Non è solo la Cgil a dire no alla manovra del governo con sciopero generale e manifestazioni e non sono solo le opposizioni a votare contro in Parlamento. Coerentemente con quanto annunciato anche Regioni, Province e Comuni si mobilitano con iniziative quantomeno inusuali.
Le autonomie locali hanno infatti stabilito una serie di iniziative di protesta: giovedì prossimo mentre i Comuni consegneranno al governo le deleghe sull’anagrafe, le Regioni consegneranno all’esecutivo i contratti sul trasporto pubblico locale, che a fronte dei tagli non potranno più onorare. E’ stata anche inviata una lettera al governo in cui, spiegano Graziano Del Rio (Anci) e Vasco Errani (Regioni), “ribadiremo i motivi della nostra protesta e le nostre proposte per la crescita del Paese, chiedendo risposte chiare ed immediate”.
“Se queste risposte non arriveranno alla mobilitazione del 15 se ne unirà un’altra la settimana successiva, con la quale tutti gli enti locali - dice Errani - si impegneranno a rendere ancora più chiare le gravissime conseguenze della manovra su cittadini e imprese”.
Anche per quanto riguarda la richiesta di un ordine del giorno alla Camera per l’istituzione di una Commissione mista sul riordino dell’assetto istituzionale, le Regioni e le Province si uniranno all’iniziativa dell’Anci: “Vogliamo trattare insieme – conclude il governatore dell’Emilia Romagna - il tema della riforma istituzionale, dal superamento del bicameralismo perfetto ai costi della politica per tutti i livelli istituzionali, dallo Stato centrale agli enti di prossimità”.

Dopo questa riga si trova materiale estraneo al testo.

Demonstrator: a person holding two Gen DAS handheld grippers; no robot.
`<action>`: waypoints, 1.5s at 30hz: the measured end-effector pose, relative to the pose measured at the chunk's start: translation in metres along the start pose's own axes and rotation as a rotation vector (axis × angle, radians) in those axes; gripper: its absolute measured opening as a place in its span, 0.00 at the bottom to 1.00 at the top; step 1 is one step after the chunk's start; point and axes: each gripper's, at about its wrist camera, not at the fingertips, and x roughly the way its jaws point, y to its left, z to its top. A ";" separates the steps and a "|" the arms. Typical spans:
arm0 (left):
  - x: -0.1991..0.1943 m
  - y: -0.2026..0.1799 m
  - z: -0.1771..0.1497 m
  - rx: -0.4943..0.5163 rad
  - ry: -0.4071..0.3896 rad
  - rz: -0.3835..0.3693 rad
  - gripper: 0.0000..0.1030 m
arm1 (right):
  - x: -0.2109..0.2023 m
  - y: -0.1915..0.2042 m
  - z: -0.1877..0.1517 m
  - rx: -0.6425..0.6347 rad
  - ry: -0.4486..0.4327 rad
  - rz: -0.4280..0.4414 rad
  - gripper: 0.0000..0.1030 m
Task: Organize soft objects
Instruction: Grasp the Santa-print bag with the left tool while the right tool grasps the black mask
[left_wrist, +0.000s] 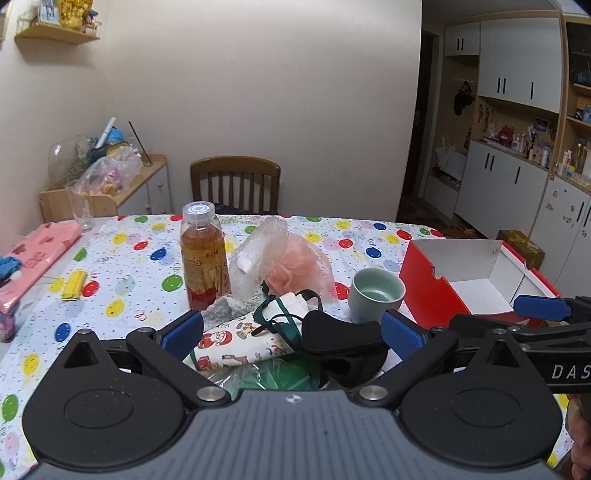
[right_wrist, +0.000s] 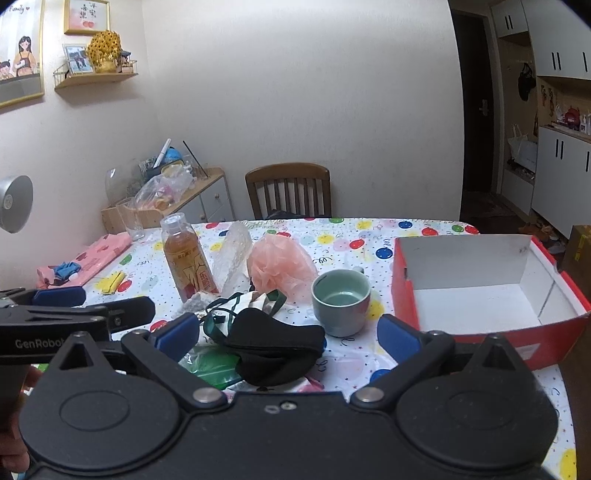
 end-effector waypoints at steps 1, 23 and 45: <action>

Inoltre, aggiunge Errani,”chiediamo che venga riscritto subito il Codice delle Autonomie, con un’operazione verità che definisca le competenze dei diversi livelli di governo e verifichi la disponibilità di risorse adeguate”. Lotta continua.
blogattelle
08 set 2011 - 19:26 - #1c’entra: trovo sconcertante che su nessuna testata importante on line compaia un articolo su l’8 settembre
pigi
08 set 2011 - 22:28 - #2Ora si può valutare completamente l’enorme fesseria fatta da Berlusconi quando abolì l’ICI per la prima casa.
Era l’unica imposta veramente federalista che avevamo, l’unica che avrebbe potuto garantire qualche margine di manovra ai comuni.
Era da perfezionare, certo, soprattutto per l’enorme gettito di cui godono i comuni turistici pieni di seconde case. Ma abolirla ha provocato effetti deleteri sui bilanci dei comuni e li ha resi meno responsabili sulle spese, visto che le entrate arrivano quasi tutte dallo stato centrale.
Invece di attaccare Berlusconi per sconsiderate scelte politiche si sprecano decine e decine di pagine di giornali su Ruby o sulle intercettazioni da gossip.